União Europeia: questionada pela pandemia

Também no continente europeu, o fato de estar prevalecendo uma reação fundamentalmente nacionalista por parte dos países centrais, abriu uma crise na União Europeia (UE).

O fechamento de fronteiras de forma desordenada entre os países membros da UE, definidas apenas de acordo com critérios nacionais, já havia gerado enorme desconforto. A crise se agravou quando países como Alemanha e França, atualmente as maiores economias do bloco, chegaram a proibir a exportação de EPIs e respiradores mecânicos, justamente no momento em que a Itália, por exemplo, mais precisava de ajuda.

As autoridades da UE buscam reagir, com enorme atraso. Querem demonstrar, agora, uma ação coletiva de combate a pandemia, mas a ferida ainda está aberta e exposta. As imagens da chegada, em solo italiano, de médicos cubanos e ajuda especializada vinda da China e Rússia, antes de uma ação efetiva do bloco europeu, demonstram um rotundo fracasso. No momento que necessária uma ação realmente integrada, o discurso não passou de palavras em papel.

Diante da postura vacilante da EU, é provável que também ela não seja capaz de construir e demonstrar ao mundo um contraponto efetivo às medidas nacionalistas de Trump, provando seu próprio veneno.

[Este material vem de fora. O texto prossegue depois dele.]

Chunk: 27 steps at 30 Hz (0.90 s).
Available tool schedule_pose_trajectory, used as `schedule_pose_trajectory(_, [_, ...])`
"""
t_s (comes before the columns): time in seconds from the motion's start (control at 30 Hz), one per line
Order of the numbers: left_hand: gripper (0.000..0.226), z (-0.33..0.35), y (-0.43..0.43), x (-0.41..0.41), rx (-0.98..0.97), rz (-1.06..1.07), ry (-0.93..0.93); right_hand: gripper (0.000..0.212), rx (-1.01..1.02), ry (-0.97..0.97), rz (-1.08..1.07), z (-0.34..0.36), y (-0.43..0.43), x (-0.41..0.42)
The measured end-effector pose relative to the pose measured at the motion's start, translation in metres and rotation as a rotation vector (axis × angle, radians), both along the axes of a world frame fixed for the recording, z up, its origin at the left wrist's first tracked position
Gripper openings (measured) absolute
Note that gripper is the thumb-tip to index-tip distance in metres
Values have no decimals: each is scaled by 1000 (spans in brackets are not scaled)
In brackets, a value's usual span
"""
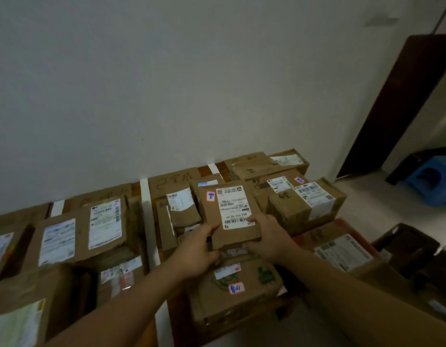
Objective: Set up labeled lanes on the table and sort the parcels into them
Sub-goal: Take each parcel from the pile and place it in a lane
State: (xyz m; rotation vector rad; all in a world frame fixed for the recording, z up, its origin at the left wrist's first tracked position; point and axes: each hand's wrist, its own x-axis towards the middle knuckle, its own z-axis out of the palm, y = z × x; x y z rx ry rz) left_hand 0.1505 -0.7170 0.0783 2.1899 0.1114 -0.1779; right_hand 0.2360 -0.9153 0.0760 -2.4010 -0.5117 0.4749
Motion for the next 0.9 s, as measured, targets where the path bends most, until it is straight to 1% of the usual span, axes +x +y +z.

Onde o capitalismo nos trouxe?

A comparação, cada vez mais generalizada, da atual pandemia com grandes eventos que geraram uma nova reorganização do sistema de Estados no mundo, como a crise de 1929 e a II Guerra Mundial, serve, em certa medida, para nos darmos conta da dimensão das mudanças que estão sendo geradas e gestadas neste momento. Parece que nossa vida está “em suspenso”, para retomarmos tudo de onde paramos, mas em escala histórica, há uma aceleração do tempo e mudança profunda e global.

Não é possível prever o mundo que vamos encontrar quando pudermos passar pela porta de casa, mas é possível afirmar que o capitalismo não “cai de maduro”, e que não podemos duvidar da sua capacidade de degeneração e reestruturação, mesmo que em patamares ainda mais sofridos para a classe trabalhadora mundial.

O que essa pandemia tem desnudado é a completa decadência deste sistema, e, de certa forma, seu fracasso diante da necessidade urgente de uma reação contundente de preservação da vida e das mínimas condições sociais para os povos, frente a ameaça global que estamos enfrentando.

Com variações de intensidade, o que vem prevalecendo é a disputa pela nova localização dos “mais fortes” no globo, mesmo que para isso seja necessário pisar na cabeça uns dos outros. Por isso a resposta em geral dos governos capitalistas, mesmo que em diferentes graus, é a subordinação de qualquer medida ao menor prejuízo possível dos lucros das grandes empresas e bancos.

A luta imediata pela preservação da vida do povo trabalhador, nossa prioridade máxima no momento, deve estar aliada à uma reflexão mais profunda, sobre as terríveis consequências ambientais, econômicas e sociais da evidente decadência do sistema capitalista, agora em uma nova fase, ainda mais próxima da barbárie. O momento exige urgência histórica na apresentação de saídas anticapitalistas e de transição socialista.